Saturday, June 30, 2007

Career planning exercise

It's said that one must be prepared for opportunity. So, over the years, I've been accreting a mental checklist for such time as the people of the world come to their senses and elect me El Supremo Presidente for Life.

Until last night, I had overlooked one Cabinet Position that now seems like such a no-brainer--de rigeur, even, for an Enlightened, (mostly*) Benevolent Dictatorship: A Politeness Czar! Why didn't I think of it before? [insert obligatory auto-smacking of forehead] Give Judith Martin powers that barely fall short of my own [insert mental image of subpoenas engraved on vellum parchment], and public discourse would clear up immediately. Well, nearly immediately. After a few (ahem!) "examples" are made of the most egregious offenders.
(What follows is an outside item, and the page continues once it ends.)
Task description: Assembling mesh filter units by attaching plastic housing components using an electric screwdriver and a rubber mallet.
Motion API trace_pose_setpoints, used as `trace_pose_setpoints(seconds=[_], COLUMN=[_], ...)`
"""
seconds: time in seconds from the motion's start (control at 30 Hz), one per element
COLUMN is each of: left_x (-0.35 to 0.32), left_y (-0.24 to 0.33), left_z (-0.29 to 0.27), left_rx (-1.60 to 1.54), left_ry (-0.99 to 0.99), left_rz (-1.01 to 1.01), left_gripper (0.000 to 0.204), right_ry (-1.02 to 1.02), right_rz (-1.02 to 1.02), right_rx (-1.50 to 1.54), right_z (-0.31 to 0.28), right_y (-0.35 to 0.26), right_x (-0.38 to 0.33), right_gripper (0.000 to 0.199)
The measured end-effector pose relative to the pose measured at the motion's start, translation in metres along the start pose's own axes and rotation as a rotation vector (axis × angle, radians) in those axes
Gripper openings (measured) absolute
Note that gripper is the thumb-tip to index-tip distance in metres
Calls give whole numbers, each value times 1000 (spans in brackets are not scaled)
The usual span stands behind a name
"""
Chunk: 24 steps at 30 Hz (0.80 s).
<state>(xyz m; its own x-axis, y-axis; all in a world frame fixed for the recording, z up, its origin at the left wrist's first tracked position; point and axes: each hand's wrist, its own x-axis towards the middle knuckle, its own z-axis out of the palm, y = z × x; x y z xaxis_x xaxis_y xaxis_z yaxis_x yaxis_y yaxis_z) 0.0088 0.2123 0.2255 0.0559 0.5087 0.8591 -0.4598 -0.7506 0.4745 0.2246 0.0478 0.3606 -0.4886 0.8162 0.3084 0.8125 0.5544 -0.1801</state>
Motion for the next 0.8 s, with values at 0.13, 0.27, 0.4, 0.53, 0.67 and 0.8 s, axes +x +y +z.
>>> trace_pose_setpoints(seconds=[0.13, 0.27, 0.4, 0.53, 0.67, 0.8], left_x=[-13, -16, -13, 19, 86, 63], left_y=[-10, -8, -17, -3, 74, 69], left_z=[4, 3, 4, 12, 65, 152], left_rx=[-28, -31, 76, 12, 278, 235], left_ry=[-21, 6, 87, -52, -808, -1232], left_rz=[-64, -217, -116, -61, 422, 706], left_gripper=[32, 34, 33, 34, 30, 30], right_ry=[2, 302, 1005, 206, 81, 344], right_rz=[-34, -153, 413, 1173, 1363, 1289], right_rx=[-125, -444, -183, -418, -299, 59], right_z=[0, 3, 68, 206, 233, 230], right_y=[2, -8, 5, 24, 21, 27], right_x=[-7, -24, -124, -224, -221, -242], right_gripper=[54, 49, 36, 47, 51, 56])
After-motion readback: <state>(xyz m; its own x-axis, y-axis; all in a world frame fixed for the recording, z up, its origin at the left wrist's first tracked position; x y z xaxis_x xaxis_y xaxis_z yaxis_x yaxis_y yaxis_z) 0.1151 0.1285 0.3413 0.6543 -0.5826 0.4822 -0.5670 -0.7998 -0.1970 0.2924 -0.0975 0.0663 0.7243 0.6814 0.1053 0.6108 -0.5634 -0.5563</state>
For instance, Ms. Martin would have the power to schlep the Fred Phelps clan, Ann Coulter, Bill O'Reilly, et. al. off to the newly-established Witless Protection Program. Then, still on the government nickel, alter their appearances via cosmetic surgery. (In Ann's case, that might not require too much work: leave her there long enough for her roots to grow out and the years of bulb-tanning to run their course--it shouldn't take long, from the looks of it.) Nationalize their assets, and require them to spend the rest of their lives actually working for a living. Preferably in low-end retail.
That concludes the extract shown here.